- [Task brief] Repeat precisely the span of lines below that opens with the line containing "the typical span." and closes with the line containing "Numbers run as", both included.

- [Dataset section]

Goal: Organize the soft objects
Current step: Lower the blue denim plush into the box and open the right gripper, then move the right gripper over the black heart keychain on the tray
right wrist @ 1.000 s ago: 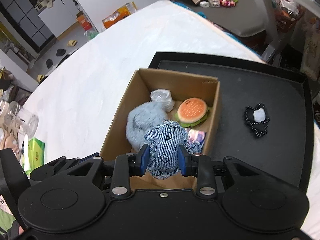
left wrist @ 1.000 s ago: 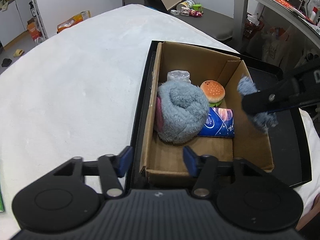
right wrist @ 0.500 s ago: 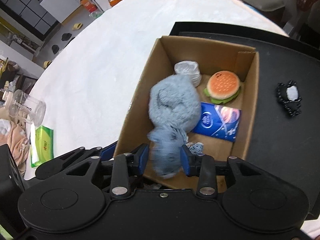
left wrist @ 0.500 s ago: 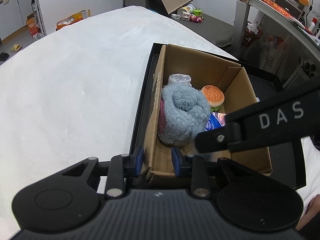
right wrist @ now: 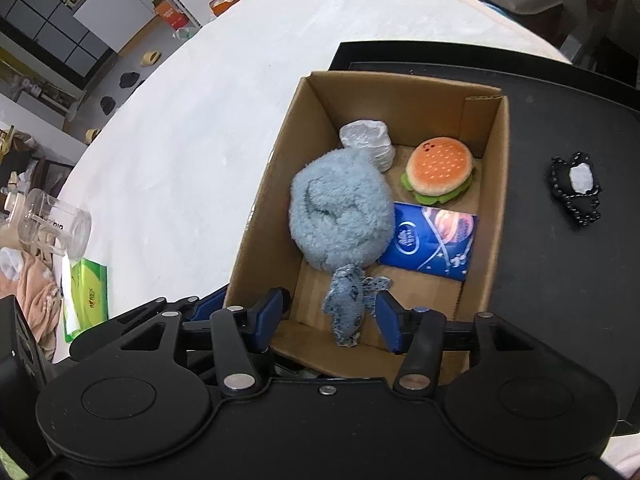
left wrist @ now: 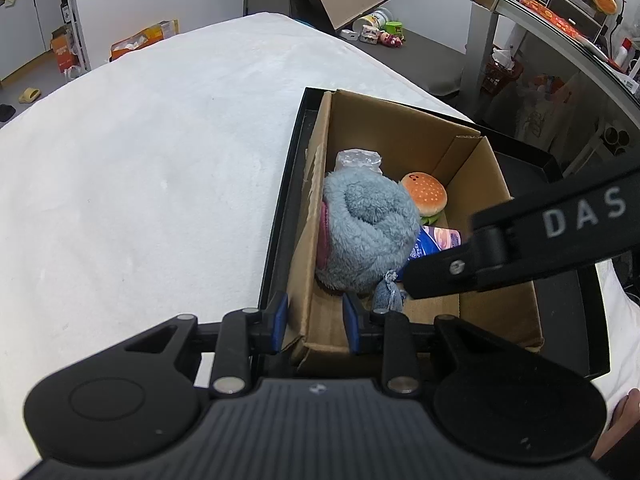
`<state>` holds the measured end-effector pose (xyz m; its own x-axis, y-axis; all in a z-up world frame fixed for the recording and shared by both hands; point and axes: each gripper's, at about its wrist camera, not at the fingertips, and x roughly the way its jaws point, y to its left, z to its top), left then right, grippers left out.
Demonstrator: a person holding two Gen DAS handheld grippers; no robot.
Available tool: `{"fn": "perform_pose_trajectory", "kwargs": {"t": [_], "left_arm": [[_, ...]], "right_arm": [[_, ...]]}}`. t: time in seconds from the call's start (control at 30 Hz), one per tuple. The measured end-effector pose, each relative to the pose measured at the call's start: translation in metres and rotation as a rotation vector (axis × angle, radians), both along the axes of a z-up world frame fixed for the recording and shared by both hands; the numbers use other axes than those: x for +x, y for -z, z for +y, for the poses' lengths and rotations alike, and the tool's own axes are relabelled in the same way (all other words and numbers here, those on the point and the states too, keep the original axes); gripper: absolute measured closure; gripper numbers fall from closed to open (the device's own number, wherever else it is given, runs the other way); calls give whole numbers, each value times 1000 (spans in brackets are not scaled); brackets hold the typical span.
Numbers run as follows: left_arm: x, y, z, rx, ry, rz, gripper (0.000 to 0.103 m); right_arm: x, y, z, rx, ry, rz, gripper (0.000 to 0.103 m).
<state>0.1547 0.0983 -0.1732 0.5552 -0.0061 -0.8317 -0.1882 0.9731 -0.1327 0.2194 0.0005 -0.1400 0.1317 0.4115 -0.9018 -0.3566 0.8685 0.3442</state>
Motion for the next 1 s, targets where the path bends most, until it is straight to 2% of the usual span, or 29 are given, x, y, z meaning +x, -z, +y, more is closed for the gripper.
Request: {"fn": "perform_pose_trajectory", "kwargs": {"t": [0.33, 0.53, 0.77, 0.83, 1.0], "left_arm": [[0, -2, -8, 45, 6, -3, 75], [1, -3, -14, 80, 4, 16, 71], [2, -4, -22, 140, 22, 15, 67], [5, -2, -22, 135, 22, 37, 65], [4, -4, -21, 124, 5, 43, 44]], "right_arm": [[4, -13, -24, -29, 10, -48, 49], [8, -13, -35, -44, 20, -60, 47], [14, -22, -58, -4, 54, -100, 41], [17, -23, -67, -5, 67, -107, 40], [26, -24, -90, 9, 97, -125, 32]]}}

- [Exercise solution]
Available tool: `{"fn": "perform_pose_trajectory", "kwargs": {"t": [_], "left_arm": [[_, ...]], "right_arm": [[_, ...]]}}`. t: time in seconds from the call's start (control at 30 Hz), one per tuple. The measured end-effector pose, each relative to the pose measured at the call's start: translation in metres and rotation as a rotation vector (axis × angle, radians), both along the axes of a z-up world frame fixed for the recording and shared by both hands; the numbers use other axes than those: x for +x, y for -z, z for +y, for the poses' lengths and rotations alike, and the tool's own axes are relabelled in the same way (all other words and numbers here, those on the point and the states too, keep the original axes); gripper: absolute measured closure; gripper numbers fall from closed to open (the device's own number, wherever else it is given, runs the other way); calls give whole numbers, each value times 1000 (spans in brackets are not scaled); brackets hold the typical span.
Numbers run as follows: left_arm: x, y, z, rx, ry, rz, gripper (0.000 to 0.103 m); right_arm: x, y, z, rx, ry, rz, gripper (0.000 to 0.103 m).

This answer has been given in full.